The Risks Taken by 'Spider-Man: Far From Home'

The film strays away from Peter Parker mainstays like New York or the Daily Bugle, but perhaps that was inevitable.

One hidden aspect of the first trailer for Spider-Man: Far From Home is how it underscores just how risky a proposition the follow-up to Spider-Man: Homecoming is. It also points to the long-term dangers in the series’ current direction in the process.

There’s a certain counterintuitive element in both of the shifts presented in the trailer — that Peter Parker and friends travel to Europe, and that Spider-Man gets recruited by Nick Fury for a mission of International importance — that feel, viewed from certain positions, as if the series has lost track of what makes Spider-Man Spider-Man; New York City is part of the hero’s mythology as much as spider-sense and the Daily Bugle, after all, and Spider-Man is traditionally far more “friendly neighborhood” than “secret-spy-type.” Zigging away from those, especially after Homecoming did such a strong job of setting up the Spider-Man fans know and love, could be seen as a mistake by many.
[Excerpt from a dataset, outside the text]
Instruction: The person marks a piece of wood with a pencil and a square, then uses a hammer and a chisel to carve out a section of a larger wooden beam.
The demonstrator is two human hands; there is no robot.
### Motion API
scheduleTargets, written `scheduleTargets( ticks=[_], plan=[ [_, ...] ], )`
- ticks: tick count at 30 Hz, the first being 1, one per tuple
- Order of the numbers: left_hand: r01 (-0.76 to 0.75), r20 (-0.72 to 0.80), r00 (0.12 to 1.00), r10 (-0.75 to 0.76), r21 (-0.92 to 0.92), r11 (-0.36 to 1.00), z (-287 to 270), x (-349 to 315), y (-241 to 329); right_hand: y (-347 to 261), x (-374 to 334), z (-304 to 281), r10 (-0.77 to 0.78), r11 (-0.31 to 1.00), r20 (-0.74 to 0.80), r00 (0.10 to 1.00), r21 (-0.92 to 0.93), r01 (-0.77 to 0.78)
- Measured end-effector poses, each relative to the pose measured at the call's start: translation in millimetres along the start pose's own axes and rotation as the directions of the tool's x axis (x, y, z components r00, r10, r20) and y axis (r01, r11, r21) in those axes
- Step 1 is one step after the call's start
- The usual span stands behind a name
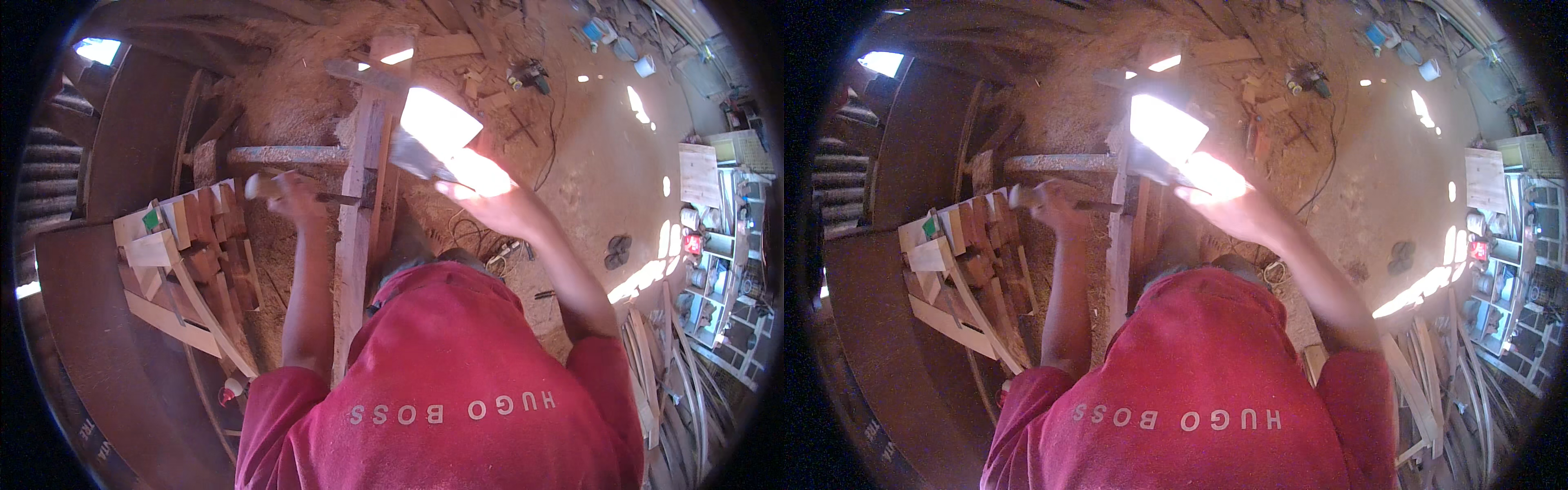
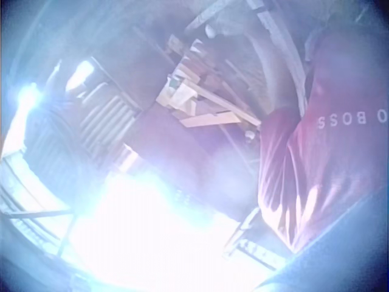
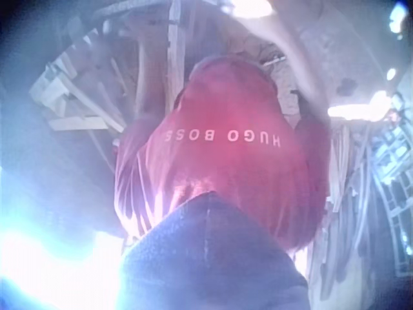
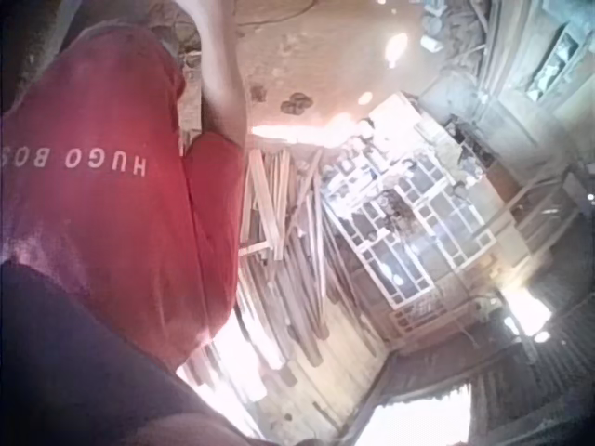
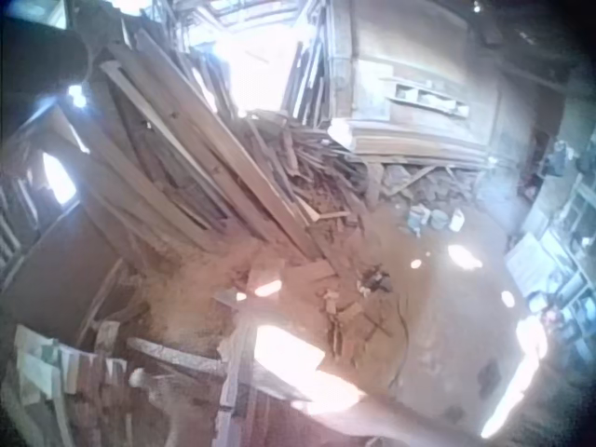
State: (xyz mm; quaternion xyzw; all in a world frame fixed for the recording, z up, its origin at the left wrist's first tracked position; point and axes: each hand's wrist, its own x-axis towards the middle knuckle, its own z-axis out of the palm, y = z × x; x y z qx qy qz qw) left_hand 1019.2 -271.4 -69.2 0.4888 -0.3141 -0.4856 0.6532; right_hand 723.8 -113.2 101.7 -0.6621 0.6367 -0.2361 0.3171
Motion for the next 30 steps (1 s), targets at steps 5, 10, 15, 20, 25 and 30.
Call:
scheduleTargets(
  ticks=[5,10,15,20,25,30],
  plan=[
    [-0.398,0.250,0.917,0.310,0.554,0.731,-34.5,6.3,64.4,61.5,-72.1,23.0,0.454,0.864,-0.104,0.885,0.294,-0.408],
    [-0.228,0.609,0.710,-0.354,0.674,0.703,-114.7,-50.3,11.6,132.9,-151.2,85.9,0.653,0.652,-0.177,0.737,0.626,-0.427],
    [-0.411,0.496,0.752,-0.433,0.868,0.280,-111.6,-142.5,10.5,139.7,-188.8,100.4,0.841,0.392,-0.024,0.541,0.717,-0.577],
    [-0.304,0.306,0.801,-0.515,0.948,0.091,-106.6,-147.9,3.4,140.5,-192.3,99.9,0.858,0.314,0.034,0.513,0.755,-0.575],
    [-0.341,0.425,0.773,-0.471,0.905,0.255,-115.7,-134.4,1.7,152.4,-188.0,104.7,0.764,0.431,0.012,0.645,0.734,-0.525],
    [-0.349,0.331,0.827,-0.454,0.936,0.046,-112.0,-149.6,-3.9,138.4,-182.3,100.1,0.715,0.480,0.053,0.697,0.688,-0.544]
  ],
)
It may, however, be a necessity. One of the problems with previous cinematic incarnations of Spider-Man has been that the series doesn’t necessarily know where to go next after a successful launch. The Amazing Spider-Man 2 (2014) was, for all intents and purposes, a less interesting retread of the first Andrew Garfield movie, while the two Tobey Maguire sequels rise and fall on the strength of their villains, with everything else being revisiting the first movie with lowering levels of interest. (I know a lot of people love 2004's Spider-Man 2, but if you ignore Alfred Molina, there’s not a lot there that’s great.)

The danger of repetition is even greater for the current incarnation of Spider-Man on the big screen, considering part of the appeal of Tom Holland’s wall-crawler is that he is continually placed in circumstances outside his experience and has to rise to the occasion to succeed; Captain America: Civil War (2016) saw him as a costumed hero for the first time, Spider-Man: Homecoming (2017) as a solo hero having to save the day and Avengers: Infinity War (2018) as someone dealing with cosmic threats for the first time. (Oh, and dying, too; spoilers.)

Spider-Man: Far From Home, then, had the choice to mix things up once again or risk losing the thread of what this version of the character has going for him that the others haven’t, to this point. In that light, International Spy Spidey doesn’t seem so unlikely — and, in filmmakers’ defense, Marvel’s comic book arm also gave this concept a spin with the 2015 Amazing Spider-Man series, in which Peter Parker was rich enough to own an international corporation and operate worldwide alongside SHIELD, so even Far From Home’s seeming deviations from tradition have comic book standing.

The obvious problem with this overall approach is that there’s only so many ways in which to push Peter Parker in unexpected new directions or give him new challenges without breaking the concept altogether — especially when Spider-Man: Into the Spider-Verse has already used the parallel reality Spider-Men option. By the time Avengers: Endgame is finished, Spider-Man is likely to have literally returned from the dead, not to mention having helped save reality itself, which kind of puts everything else into stark relief. At what point does Spider-Man become too experienced to have the same charm fans expect him to have?

(Of course, if this is merely a lead-in to replacing Holland, who will have appeared in five different movies as Spider-Man with the release of Far From Home, with a live-action Miles Morales, I’m A-OK with that.)

Spider-Man: Far From Home is set to be released July 5.